Nada más abstracto y menos concreto como acción de misericordia que vivir hablando de nuestra preocupación por el “hambre en el mundo”, por los que “no conocen a Dios” en el África, cuando estamos rodeados de “prójimos” por los “próximos” que están, que tampoco Lo conocen y que también tienen hambre espiritual y material.
La revolución anticristiana, en su propuesta de individualismo feroz, nos induce a pasar por la vida haciendo exclusivamente lo nuestro, lo que nos atañe, lo que nos conviene, a lo sumo sirviéndonos del prójimo y no involucrándonos con él. Para contrarrestar este ataque brutal a la persona humana y a su naturaleza, la Iglesia, tomando como referencia los consejos evangélicos del Sermón de la Montaña, enseña que las obras de misericordia a practicar son 14: (7 corporales y 7 espirituales).
Las obras de misericordia corporales son:
Visitar y cuidar enfermos.
Dar de comer al hambriento.
Dar de beber al sediento.
Dar posada al peregrino.
Vestir al desnudo.
Redimir al cautivo.
Enterrar a los muertos.
Las obras de misericordia espirituales son:
Enseñar al que no sabe.
Dar buen consejo al que lo necesita.
Corregir al que yerra.
Perdonar las injurias.
Consolar al triste.
Sufrir con paciencia los defectos del prójimo.

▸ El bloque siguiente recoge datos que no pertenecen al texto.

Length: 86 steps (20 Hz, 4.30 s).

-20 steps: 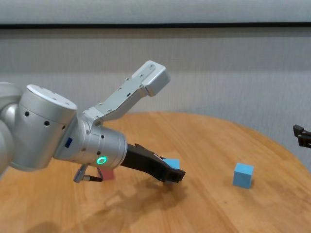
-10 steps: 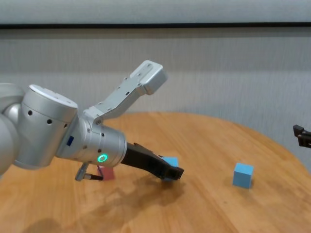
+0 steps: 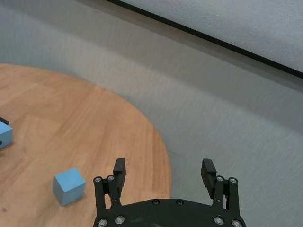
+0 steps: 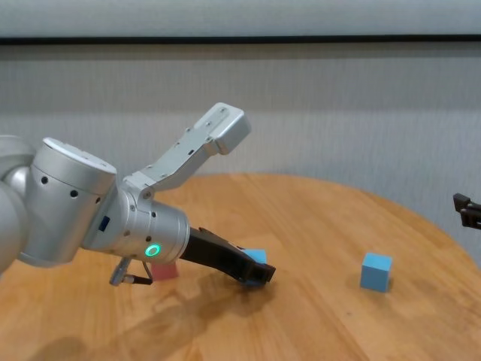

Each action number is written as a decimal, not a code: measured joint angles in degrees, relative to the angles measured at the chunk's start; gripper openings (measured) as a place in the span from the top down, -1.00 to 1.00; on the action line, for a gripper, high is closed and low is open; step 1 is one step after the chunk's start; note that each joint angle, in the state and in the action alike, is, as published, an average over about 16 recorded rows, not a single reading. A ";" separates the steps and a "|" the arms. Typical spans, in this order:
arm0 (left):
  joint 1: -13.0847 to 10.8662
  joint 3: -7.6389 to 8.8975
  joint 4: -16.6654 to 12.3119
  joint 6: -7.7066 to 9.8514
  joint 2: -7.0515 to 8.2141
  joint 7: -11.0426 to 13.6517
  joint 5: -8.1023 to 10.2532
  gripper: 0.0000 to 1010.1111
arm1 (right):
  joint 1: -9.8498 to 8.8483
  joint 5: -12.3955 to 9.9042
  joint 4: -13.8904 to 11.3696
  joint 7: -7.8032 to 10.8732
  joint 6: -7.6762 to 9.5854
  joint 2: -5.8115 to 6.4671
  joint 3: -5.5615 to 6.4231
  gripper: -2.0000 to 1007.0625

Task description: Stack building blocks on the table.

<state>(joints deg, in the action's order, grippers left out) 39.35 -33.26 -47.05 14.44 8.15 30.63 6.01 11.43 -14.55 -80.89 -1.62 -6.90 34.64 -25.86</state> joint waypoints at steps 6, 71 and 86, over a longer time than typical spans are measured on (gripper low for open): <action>0.06 0.59 -0.06 0.37 0.01 -0.39 -0.21 -0.30 | 0.00 0.00 0.00 0.00 0.00 0.00 0.00 -1.00; -13.85 12.88 -27.05 0.51 17.92 -2.80 6.87 -0.98 | 10.04 -14.23 17.01 35.30 -9.88 -3.69 0.59 -1.00; -13.78 12.81 -26.97 0.59 17.85 -2.80 6.81 -0.98 | 12.91 -5.94 21.60 32.44 -8.42 -7.10 -2.22 -1.00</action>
<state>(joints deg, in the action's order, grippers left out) 25.57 -20.45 -74.02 15.03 26.00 27.83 12.82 24.34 -20.49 -59.29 30.82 -15.32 27.54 -28.09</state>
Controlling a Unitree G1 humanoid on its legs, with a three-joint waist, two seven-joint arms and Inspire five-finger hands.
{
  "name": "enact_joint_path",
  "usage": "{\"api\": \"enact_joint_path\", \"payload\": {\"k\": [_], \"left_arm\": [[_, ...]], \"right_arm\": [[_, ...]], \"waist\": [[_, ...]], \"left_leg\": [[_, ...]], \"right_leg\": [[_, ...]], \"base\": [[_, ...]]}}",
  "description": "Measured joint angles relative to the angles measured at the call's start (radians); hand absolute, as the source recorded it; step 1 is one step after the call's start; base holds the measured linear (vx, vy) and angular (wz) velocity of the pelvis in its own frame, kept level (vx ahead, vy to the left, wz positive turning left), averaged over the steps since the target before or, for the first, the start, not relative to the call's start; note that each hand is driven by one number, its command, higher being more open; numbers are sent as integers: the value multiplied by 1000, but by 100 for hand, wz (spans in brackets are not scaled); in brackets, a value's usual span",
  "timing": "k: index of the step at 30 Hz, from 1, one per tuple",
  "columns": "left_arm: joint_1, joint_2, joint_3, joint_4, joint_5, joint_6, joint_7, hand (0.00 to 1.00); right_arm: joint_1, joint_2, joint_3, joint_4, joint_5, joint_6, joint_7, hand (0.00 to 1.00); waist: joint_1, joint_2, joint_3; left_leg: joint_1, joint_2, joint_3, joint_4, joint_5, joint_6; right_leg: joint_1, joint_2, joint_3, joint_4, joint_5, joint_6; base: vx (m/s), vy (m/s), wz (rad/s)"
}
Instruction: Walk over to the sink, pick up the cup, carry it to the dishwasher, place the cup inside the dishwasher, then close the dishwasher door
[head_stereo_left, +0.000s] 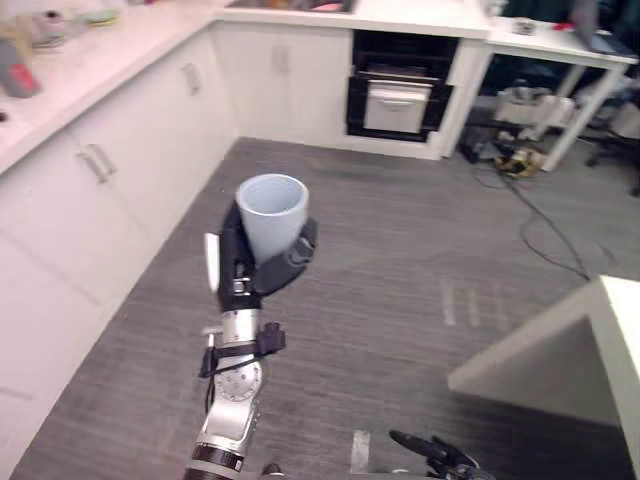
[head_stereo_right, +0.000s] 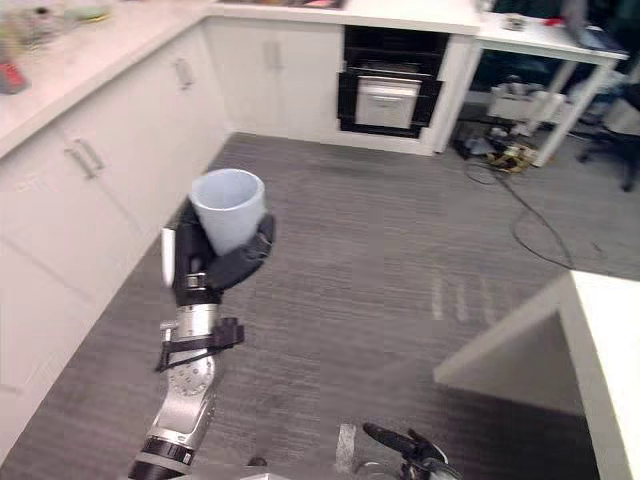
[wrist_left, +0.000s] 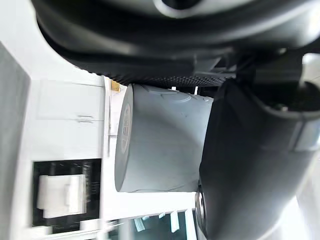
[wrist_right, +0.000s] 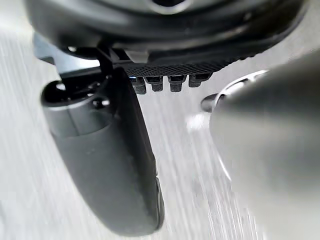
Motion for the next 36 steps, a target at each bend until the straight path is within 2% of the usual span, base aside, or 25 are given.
{"api": "enact_joint_path", "payload": {"k": [3, 6, 7, 11, 13, 15, 18, 22, 27, 30, 32, 34, 36], "left_arm": [[-6, 0, -2, -20, 46, -1, 4, 0], [-1, 12, -3, -20, 50, -1, 4, 0], [44, 90, -33, -11, 23, 23, 42, 0], [46, 88, -33, -11, 23, 24, 42, 0], [64, 79, -13, -11, 20, 24, 42, 0], [86, 57, 27, -11, -16, 25, 17, 0], [85, 40, 71, -8, -94, 25, -24, 0], [85, 41, 167, 0, -188, 27, -67, 0], [84, 48, 253, 13, -291, 36, -81, 0], [85, 48, 266, 22, -291, 50, -80, 0], [88, 46, 267, 22, -291, 54, -81, 0], [103, 42, 267, 11, -289, 58, -83, 0], [147, 23, 279, -47, -265, 61, -84, 0]], "right_arm": [[-40, -7, 26, -13, 0, 1, 9, 100], [-28, -8, 34, -34, 0, 0, 6, 100], [27, 39, 74, 11, -47, -23, 6, 100], [38, 38, 69, 10, -47, -25, 6, 100], [55, 38, 65, 8, -47, -32, 15, 100], [101, 38, 32, -12, -37, -31, 51, 100], [130, 29, 10, -8, -32, -12, 114, 100], [150, 23, -15, 14, 3, 3, 164, 100], [154, 22, -49, 22, 33, 0, 206, 100], [150, 17, -49, 24, 33, -1, 211, 100], [151, 17, -48, 24, 34, -3, 213, 100], [151, 19, -46, 26, 33, 0, 220, 100], [130, 13, -45, 33, 31, 3, 236, 100]], "waist": [[3, 12, 4], [4, -7, 13], [-3, -102, -60], [-4, -102, -61], [0, -99, -83], [-15, -99, -134], [-29, -102, -143], [-30, -103, -142], [-25, -104, -107], [-14, -102, -90], [-11, -96, -81], [-17, -96, -79], [-8, -92, -56]], "left_leg": [[5, 26, 0, -31, 3, -18], [22, 24, 1, -31, 4, -18], [-3, -86, -1, -87, 78, 43], [3, -84, 6, -87, 71, 44], [21, -79, 37, -86, 55, 41], [27, -79, 40, -86, 40, 38], [27, -80, 21, -81, 40, 38], [30, -76, -5, -80, 41, 38], [43, -60, -52, -86, 46, 30], [38, -58, -79, -86, 55, 25], [35, -55, -91, -86, 55, 29], [21, -53, -112, -65, 40, 26], [-65, -43, -110, 104, -50, 37]], "right_leg": [[6, 30, -5, -16, -2, 1], [23, 28, -4, -16, -2, 1], [47, -62, -13, -128, 73, 32], [46, -60, -5, -133, 73, 32], [47, -51, 30, -144, 77, 31], [47, -48, 49, -154, 77, 33], [57, -45, 42, -156, 77, 32], [62, -39, 40, -152, 71, 22], [58, -32, 18, -52, 15, -15], [59, -33, -8, -28, -11, -13], [58, -28, -2, -18, -31, 2], [54, -9, 44, -11, -46, 0], [35, 10, 97, 19, -61, -14]], "base": [[83, -34, 13], [7, -13, 2], [0, 0, 0], [0, -1, -7], [18, -5, -48], [73, -8, -33], [62, -12, 5], [9, -17, 2], [-62, -35, 26], [-94, -37, 30], [-98, -50, 27], [-65, -55, 28], [-9, -47, 3]]}}
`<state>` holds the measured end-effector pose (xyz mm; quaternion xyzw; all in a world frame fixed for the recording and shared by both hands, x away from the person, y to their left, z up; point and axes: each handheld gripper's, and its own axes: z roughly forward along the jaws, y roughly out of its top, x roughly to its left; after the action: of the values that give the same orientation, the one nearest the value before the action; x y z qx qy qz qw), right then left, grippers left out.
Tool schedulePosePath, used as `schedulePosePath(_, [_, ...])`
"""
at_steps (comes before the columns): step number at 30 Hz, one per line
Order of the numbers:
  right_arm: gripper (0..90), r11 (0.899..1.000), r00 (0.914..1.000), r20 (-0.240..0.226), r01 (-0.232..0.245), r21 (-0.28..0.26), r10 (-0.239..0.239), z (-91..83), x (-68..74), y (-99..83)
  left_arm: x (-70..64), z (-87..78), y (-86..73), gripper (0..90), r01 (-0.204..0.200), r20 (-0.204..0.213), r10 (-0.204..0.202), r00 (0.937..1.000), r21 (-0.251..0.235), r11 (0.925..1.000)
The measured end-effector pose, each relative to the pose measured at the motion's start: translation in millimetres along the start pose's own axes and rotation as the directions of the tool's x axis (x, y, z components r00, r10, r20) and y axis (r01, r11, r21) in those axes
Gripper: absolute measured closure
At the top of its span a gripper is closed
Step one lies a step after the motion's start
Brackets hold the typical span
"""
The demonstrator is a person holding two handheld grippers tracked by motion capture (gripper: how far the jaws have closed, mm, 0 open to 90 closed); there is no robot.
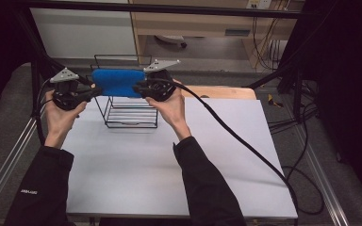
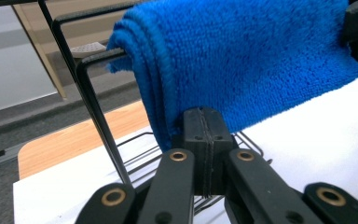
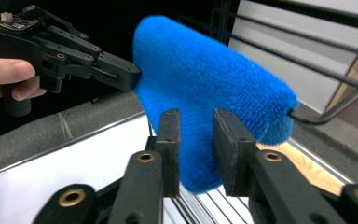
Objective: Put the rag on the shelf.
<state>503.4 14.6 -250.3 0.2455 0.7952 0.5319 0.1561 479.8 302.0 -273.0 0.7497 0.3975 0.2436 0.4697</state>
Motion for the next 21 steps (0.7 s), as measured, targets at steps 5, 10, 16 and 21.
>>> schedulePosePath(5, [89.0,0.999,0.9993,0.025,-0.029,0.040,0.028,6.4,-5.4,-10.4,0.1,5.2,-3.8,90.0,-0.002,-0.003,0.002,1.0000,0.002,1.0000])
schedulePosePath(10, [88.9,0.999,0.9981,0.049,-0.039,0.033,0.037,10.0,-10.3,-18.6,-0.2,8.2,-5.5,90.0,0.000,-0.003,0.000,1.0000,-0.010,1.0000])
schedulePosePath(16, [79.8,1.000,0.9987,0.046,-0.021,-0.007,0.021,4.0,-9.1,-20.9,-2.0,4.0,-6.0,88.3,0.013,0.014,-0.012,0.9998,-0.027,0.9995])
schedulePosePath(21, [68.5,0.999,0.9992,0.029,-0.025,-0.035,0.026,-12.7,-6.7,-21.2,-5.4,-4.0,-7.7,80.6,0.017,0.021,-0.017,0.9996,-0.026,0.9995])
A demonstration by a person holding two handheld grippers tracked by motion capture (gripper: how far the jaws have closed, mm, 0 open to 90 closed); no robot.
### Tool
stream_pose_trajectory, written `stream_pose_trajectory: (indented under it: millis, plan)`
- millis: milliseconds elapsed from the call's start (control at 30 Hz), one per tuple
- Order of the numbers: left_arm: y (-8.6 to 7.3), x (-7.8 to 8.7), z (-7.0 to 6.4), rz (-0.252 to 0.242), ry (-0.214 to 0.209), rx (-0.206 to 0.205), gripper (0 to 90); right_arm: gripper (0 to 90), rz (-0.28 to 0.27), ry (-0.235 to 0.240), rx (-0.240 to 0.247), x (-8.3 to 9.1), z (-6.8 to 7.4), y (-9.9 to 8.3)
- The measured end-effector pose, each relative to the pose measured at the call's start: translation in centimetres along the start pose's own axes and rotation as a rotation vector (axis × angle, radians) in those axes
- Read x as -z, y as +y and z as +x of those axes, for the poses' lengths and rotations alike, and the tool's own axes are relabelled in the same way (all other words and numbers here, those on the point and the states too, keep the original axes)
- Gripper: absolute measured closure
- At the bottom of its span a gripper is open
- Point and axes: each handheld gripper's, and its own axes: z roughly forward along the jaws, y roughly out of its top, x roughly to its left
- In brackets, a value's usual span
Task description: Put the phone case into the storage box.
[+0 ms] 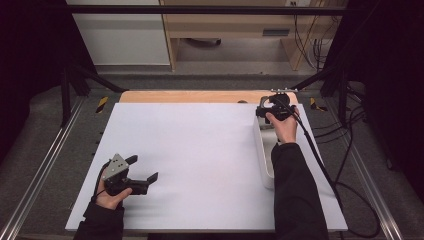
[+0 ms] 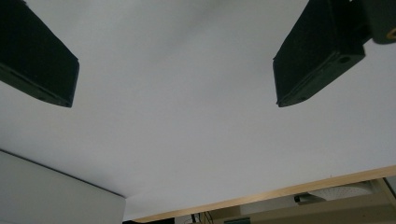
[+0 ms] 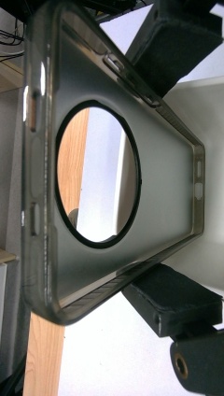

Rogar a Dios por los vivos y difuntos.
El pecado opuesto a la misericordia es la dureza de corazón, la crueldad. Nuestra sociedad actual es dura, seca y violenta porque poco o nada de esto existe en general (especialmente las obras de misericordia espirituales), ni se enseña a los niños y jóvenes para que se las practique. En todos los ámbitos de la sociedad tiene puesto el acento no en el prójimo sino en el individualismo exacerbado que arrasa con todas ellas. La propuesta que les llega a través de los medios de comunicación es totalmente materialista y en franca oposición a lo predicado por Cristo.